Admitted to the new Oberliga:

- TuS Neuendorf
- FSV Salmrohr
- SpVgg EGC Wirges
- Eisbachtaler Sportfreunde
- SV Ellingen

Relegated to the new Verbandsliga:

- SV Leiwen
- VfL Neuwied
- SV Remagen
- SC Bad Neuenahr
- FC Bitburg
- TuS Mayen
- Alemannia Plaidt
- VfB Wissen
- SC Sinzig
- TuS Hahnstetten

Relegated to the Bezirksliga:

- Eintracht Höhr

==Winners of the Amateurliga Rheinland==

| Season | Club |
| 1952–53 | SpVgg Bendorf |
| 1953–54 | VfL Trier |
| 1954–55 | VfL Trier |
| 1955–56 | SV Niederlahnstein |
| 1956–57 | FC Germania Metternich |
| 1957–58 | Spfr.
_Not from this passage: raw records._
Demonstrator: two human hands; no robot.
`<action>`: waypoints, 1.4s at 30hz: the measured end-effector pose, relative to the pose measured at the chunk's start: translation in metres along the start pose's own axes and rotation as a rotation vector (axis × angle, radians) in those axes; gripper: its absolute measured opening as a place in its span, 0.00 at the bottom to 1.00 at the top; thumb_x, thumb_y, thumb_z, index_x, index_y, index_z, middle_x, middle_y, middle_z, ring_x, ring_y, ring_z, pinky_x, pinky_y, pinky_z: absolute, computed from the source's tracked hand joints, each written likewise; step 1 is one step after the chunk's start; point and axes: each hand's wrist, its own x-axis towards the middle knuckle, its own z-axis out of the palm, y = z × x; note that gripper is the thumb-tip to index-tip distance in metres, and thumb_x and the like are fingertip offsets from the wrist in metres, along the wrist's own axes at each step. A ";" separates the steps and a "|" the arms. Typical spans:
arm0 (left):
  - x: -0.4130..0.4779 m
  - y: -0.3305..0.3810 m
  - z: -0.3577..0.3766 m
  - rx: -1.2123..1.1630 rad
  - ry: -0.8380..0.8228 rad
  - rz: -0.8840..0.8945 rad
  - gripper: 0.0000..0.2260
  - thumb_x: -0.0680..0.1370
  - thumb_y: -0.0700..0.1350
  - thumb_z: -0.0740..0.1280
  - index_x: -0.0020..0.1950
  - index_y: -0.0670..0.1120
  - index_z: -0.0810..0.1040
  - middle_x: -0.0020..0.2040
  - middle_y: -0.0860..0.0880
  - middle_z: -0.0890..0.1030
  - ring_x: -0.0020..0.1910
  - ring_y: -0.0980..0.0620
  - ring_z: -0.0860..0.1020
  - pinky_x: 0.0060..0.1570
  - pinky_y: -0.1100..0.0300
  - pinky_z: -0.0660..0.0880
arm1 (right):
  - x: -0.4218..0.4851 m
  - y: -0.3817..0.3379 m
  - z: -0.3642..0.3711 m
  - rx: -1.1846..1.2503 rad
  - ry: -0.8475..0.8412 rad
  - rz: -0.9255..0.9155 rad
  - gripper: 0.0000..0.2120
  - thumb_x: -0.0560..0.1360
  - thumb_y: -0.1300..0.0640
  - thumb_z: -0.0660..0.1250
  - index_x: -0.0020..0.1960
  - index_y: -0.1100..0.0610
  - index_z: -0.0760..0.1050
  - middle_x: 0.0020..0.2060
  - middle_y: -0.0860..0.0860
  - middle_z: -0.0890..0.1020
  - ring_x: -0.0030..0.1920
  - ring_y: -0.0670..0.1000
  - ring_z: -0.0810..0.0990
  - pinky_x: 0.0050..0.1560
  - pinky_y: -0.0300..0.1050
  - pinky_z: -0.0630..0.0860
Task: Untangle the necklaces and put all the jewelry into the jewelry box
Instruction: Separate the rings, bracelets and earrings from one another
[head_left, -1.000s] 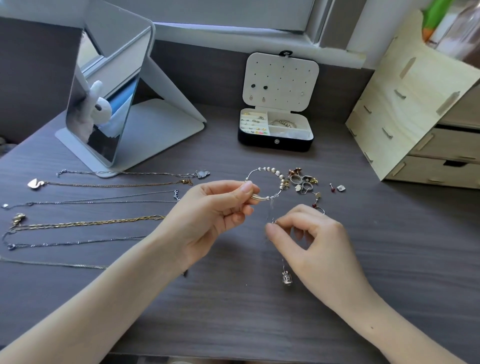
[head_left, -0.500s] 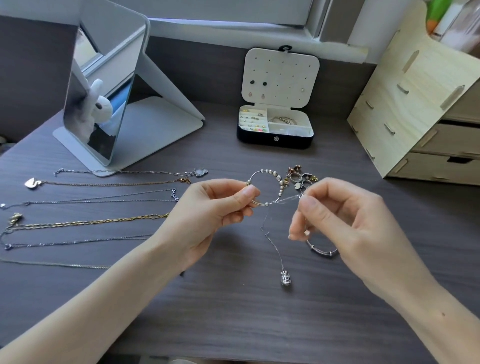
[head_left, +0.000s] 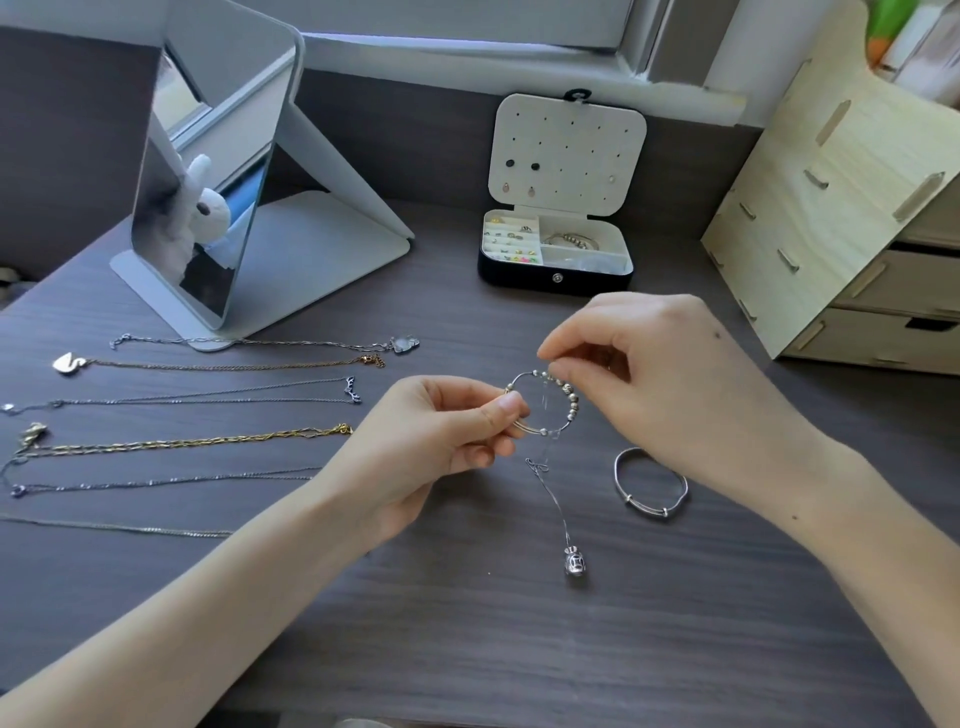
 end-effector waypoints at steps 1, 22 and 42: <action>0.000 0.000 0.000 -0.016 -0.004 -0.009 0.05 0.67 0.44 0.70 0.37 0.42 0.82 0.33 0.48 0.80 0.29 0.57 0.76 0.31 0.69 0.73 | 0.001 0.000 0.002 -0.011 -0.022 -0.016 0.08 0.69 0.59 0.65 0.43 0.56 0.82 0.36 0.46 0.80 0.37 0.43 0.74 0.41 0.41 0.73; -0.001 0.007 -0.004 -0.253 -0.056 -0.066 0.04 0.65 0.42 0.69 0.34 0.42 0.82 0.31 0.48 0.79 0.27 0.58 0.75 0.26 0.69 0.71 | -0.035 0.000 0.013 0.389 0.265 0.297 0.03 0.68 0.56 0.66 0.39 0.51 0.79 0.34 0.44 0.82 0.36 0.46 0.79 0.37 0.37 0.74; -0.003 0.007 -0.005 -0.149 0.005 0.028 0.07 0.65 0.45 0.70 0.37 0.42 0.82 0.32 0.48 0.80 0.28 0.57 0.76 0.31 0.69 0.73 | -0.046 -0.010 0.048 -0.130 0.405 0.043 0.06 0.72 0.59 0.68 0.37 0.56 0.81 0.30 0.46 0.80 0.29 0.48 0.72 0.33 0.41 0.68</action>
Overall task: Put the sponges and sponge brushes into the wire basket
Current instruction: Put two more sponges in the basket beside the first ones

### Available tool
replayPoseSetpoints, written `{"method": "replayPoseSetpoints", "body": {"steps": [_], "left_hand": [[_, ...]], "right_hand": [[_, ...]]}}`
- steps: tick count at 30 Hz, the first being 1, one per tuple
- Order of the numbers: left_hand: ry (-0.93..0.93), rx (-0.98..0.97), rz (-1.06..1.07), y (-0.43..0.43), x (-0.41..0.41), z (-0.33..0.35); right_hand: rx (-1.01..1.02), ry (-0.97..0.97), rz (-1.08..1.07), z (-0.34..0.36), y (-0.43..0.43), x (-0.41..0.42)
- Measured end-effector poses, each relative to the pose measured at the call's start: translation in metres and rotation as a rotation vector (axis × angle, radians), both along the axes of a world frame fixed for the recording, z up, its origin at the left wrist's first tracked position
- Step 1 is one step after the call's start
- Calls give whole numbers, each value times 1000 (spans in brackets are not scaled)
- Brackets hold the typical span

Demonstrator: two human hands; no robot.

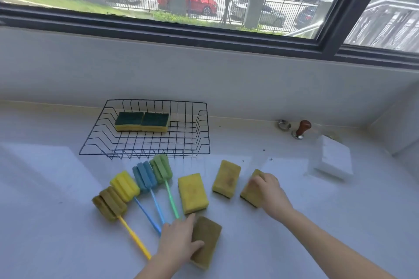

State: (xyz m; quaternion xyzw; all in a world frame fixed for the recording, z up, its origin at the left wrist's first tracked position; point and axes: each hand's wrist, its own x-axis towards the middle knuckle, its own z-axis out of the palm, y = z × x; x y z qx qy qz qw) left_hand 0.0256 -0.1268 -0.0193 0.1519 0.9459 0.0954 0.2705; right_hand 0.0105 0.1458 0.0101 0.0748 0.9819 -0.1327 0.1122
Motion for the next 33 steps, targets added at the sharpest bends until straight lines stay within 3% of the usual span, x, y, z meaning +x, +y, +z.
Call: {"method": "replayPoseSetpoints", "body": {"steps": [4,10,16,21,24,27,29,33], "left_hand": [[16,-12,45,15,17,-1],[-62,7,50,39,39,3],[-154,153,65,53,55,10],[-22,313,97,55,54,14],[346,248,-112,60,45,29],[485,221,-305,60,52,31],[449,246,-380,56,63,22],[371,264,-439,45,77,8]], "right_hand": [[121,-147,94,-9,24,-12],[231,-43,213,-17,26,-17],[62,2,188,-26,26,21],[3,153,343,-30,32,56],[-31,222,391,-28,34,73],[-51,223,417,-23,26,88],[-30,251,475,-25,22,98],[-83,120,466,-21,19,110]]}}
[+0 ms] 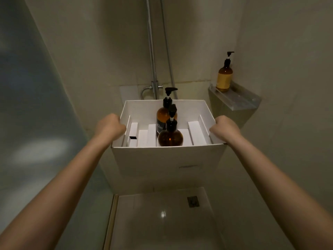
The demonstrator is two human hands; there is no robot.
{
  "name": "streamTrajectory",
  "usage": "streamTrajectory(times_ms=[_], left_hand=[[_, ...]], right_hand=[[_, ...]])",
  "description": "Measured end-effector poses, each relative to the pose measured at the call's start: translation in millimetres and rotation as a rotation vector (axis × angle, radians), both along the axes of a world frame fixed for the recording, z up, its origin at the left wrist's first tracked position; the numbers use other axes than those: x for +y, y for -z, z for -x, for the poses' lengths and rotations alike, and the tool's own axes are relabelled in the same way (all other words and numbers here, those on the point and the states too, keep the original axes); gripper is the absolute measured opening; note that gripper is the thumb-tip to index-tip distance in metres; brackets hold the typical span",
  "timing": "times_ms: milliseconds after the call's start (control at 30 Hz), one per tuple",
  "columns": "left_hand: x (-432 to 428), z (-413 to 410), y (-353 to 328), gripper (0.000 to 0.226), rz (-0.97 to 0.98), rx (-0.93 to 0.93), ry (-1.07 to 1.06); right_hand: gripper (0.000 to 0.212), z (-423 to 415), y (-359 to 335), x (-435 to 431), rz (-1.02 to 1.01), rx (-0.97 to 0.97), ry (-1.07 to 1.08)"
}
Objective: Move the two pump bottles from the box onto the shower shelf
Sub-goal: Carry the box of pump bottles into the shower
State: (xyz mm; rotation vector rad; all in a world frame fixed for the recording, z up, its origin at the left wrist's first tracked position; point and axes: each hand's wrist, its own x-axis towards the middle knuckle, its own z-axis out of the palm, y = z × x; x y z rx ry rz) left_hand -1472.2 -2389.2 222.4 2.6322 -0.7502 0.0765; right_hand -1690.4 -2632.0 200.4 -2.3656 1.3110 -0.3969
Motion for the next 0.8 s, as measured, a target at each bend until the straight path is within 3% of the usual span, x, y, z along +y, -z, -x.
streamTrajectory(times_ms=[300,400,800], left_hand=[[-19.4,-25.2,98.4,0.016,-0.033,0.107,-0.016],[-26.5,-32.2,139.1,0.009,-0.035,0.123,-0.027],[-47.3,-49.3,326.7,0.006,-0.058,0.081,-0.069]], right_hand=[[0.028,-28.9,78.3,-22.9,-0.018,0.103,-0.021],[0.027,-39.8,114.7,-33.0,-0.021,0.126,-0.024],[0.027,-66.0,301.4,-61.9,-0.098,0.086,-0.087]])
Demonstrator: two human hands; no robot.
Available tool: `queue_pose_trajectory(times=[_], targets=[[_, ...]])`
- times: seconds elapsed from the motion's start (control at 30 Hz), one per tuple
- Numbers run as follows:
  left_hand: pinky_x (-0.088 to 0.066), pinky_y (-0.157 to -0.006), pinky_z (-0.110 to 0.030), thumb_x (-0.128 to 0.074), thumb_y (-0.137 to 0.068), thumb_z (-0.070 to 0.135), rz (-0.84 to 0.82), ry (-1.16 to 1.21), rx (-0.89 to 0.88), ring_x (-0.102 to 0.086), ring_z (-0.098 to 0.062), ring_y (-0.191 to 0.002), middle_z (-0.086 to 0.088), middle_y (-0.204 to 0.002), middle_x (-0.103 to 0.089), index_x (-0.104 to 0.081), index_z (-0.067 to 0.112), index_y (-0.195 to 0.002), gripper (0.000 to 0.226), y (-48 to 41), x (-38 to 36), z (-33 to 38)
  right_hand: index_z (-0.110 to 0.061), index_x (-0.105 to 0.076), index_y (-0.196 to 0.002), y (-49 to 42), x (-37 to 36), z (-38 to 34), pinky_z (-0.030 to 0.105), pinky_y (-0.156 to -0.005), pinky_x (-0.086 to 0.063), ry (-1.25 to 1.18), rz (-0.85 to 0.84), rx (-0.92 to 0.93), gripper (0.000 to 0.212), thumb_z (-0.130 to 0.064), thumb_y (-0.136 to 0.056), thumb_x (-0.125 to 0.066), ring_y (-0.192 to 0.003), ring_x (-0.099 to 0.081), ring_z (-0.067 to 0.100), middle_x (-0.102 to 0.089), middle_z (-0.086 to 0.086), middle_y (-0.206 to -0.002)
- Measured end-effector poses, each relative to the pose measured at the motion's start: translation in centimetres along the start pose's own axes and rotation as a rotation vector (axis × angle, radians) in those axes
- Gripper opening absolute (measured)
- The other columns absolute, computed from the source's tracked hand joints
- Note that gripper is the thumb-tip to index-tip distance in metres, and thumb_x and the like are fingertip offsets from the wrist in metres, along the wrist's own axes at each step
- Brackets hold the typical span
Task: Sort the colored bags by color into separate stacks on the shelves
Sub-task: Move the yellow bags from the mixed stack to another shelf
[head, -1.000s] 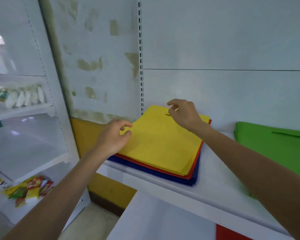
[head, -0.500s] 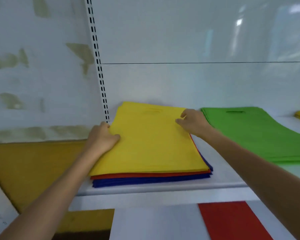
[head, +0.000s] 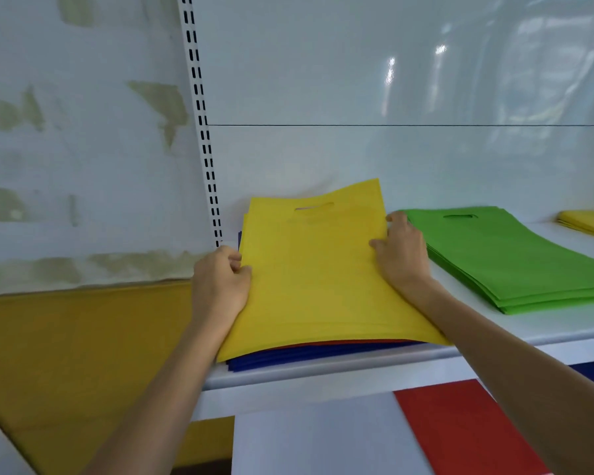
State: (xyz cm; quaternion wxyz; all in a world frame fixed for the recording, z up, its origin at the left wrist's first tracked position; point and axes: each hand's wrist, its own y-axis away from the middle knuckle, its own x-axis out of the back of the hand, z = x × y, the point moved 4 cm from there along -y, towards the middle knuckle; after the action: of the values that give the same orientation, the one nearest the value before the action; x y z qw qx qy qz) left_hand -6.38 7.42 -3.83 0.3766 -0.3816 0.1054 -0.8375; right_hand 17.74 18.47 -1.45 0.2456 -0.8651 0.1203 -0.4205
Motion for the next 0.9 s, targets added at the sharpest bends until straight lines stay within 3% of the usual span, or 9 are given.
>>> queue_pose_trajectory(times=[0.1, 0.2, 0.33, 0.43, 0.53, 0.73, 0.9], targets=[[-0.039, -0.069, -0.024, -0.060, -0.087, 0.012, 0.017, -0.015, -0.060, -0.058, -0.019, -0.080, -0.009, -0.095, -0.067, -0.066, 0.006, -0.096, 0.012, 0.1, 0.1, 0.3, 0.000, -0.050, -0.116, 0.2, 0.2, 0.3, 0.032, -0.069, -0.036, -0.048, 0.042, 0.002, 0.033, -0.013, -0.088, -0.062, -0.096, -0.056, 0.033, -0.062, 0.019, -0.105], [-0.045, -0.065, -0.031, -0.056, -0.091, 0.014, 0.058, -0.084, -0.143, -0.061, -0.026, -0.081, -0.011, -0.095, -0.068, -0.061, 0.009, -0.102, 0.013, 0.4, 0.6, 0.8, -0.001, -0.057, -0.098, 0.3, 0.2, 0.1, 0.031, -0.071, -0.036, 0.083, 0.088, 0.087, 0.019, -0.017, -0.089, -0.060, -0.093, -0.054, 0.030, -0.059, 0.016, -0.104], [-0.050, -0.065, -0.040, -0.054, -0.092, 0.013, 0.093, -0.149, -0.253, -0.062, -0.032, -0.079, -0.012, -0.090, -0.067, -0.053, 0.011, -0.117, 0.026, 0.5, 1.2, 2.1, -0.002, -0.048, -0.109, 0.1, 0.6, -0.5, 0.039, -0.071, -0.043, 0.091, 0.053, 0.094, 0.024, -0.015, -0.090, -0.057, -0.092, -0.056, 0.034, -0.060, 0.018, -0.103], [-0.050, -0.078, -0.041, -0.054, -0.091, 0.012, 0.076, -0.157, -0.360, -0.064, -0.029, -0.089, -0.009, -0.100, -0.070, -0.067, 0.012, -0.104, 0.018, 0.3, 2.3, 3.8, -0.005, -0.041, -0.126, -0.7, 2.1, -0.5, 0.037, -0.070, -0.040, -0.015, 0.014, 0.124, 0.042, -0.010, -0.088, -0.059, -0.092, -0.058, 0.036, -0.057, 0.017, -0.089], [-0.047, -0.085, -0.039, -0.052, -0.090, 0.007, 0.047, -0.086, -0.433, -0.062, -0.027, -0.095, -0.008, -0.106, -0.068, -0.070, 0.011, -0.101, 0.021, 0.7, 3.0, 6.7, -0.003, -0.055, -0.118, -1.9, 5.8, 0.6, 0.030, -0.082, -0.036, -0.043, 0.082, 0.201, 0.033, -0.009, -0.086, -0.060, -0.103, -0.056, 0.031, -0.060, 0.016, -0.107], [-0.034, -0.096, -0.027, -0.051, -0.090, 0.010, -0.246, -0.033, -0.492, -0.050, -0.027, -0.118, -0.012, -0.130, -0.054, -0.057, 0.010, -0.126, 0.036, 3.4, -3.2, 16.5, -0.002, -0.051, -0.129, -0.3, 15.4, 10.0, 0.027, -0.097, -0.030, 0.065, 0.164, 0.090, 0.041, 0.000, -0.089, -0.047, -0.118, -0.050, 0.031, -0.053, 0.018, -0.129], [-0.030, -0.097, -0.023, -0.055, -0.089, 0.015, -0.442, 0.098, -0.598, -0.047, -0.025, -0.123, -0.012, -0.134, -0.052, -0.055, 0.009, -0.128, 0.039, 10.4, -12.1, 28.0, -0.003, -0.051, -0.131, 3.6, 27.5, 22.4, 0.022, -0.099, -0.026, 0.182, 0.214, -0.116, 0.042, 0.000, -0.090, -0.046, -0.124, -0.046, 0.029, -0.050, 0.014, -0.136]])
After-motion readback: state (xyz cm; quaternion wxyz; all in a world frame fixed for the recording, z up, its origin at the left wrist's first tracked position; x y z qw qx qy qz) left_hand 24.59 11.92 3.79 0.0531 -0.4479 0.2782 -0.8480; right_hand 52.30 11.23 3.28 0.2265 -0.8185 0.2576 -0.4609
Herdorf |
| 1958–59 | FC Germania Metternich |
| 1959–60 | FC Germania Metternich |
| 1960–61 | SV Ehrang |
| 1961–62 | VfB Wissen |
| 1962–63 | VfL Neuwied |
| 1963–64 | FC Germania Metternich |
| 1964–65 | SpVgg Bendorf |
| 1965–66 | FC Germania Metternich |
| 1966–67 | SSV Mülheim |
| 1967–68 | SC Sinzig |
| 1968–69 | SSV Mülheim |
| 1969–70 | VfL Neuwied |
| 1970–71 | SpVgg Andernach |
| 1971–72 | Eisbachtaler Sportfreunde |
| 1972–73 | SpVgg Andernach |
| 1973–74 | SV Leiwen |
| 1974–75 | Eintracht Trier |
| 1975–76 | Eintracht Trier |
| 1976–77 | TuS Neuendorf |
| 1977–78 | TuS Neuendorf |

Source:"Alle Rheinlandmeister"

- Bold denotes team gained promotion.
- The TuS Neuendorf, winner of the last two league titles, changed its name to TuS Koblenz in 1982.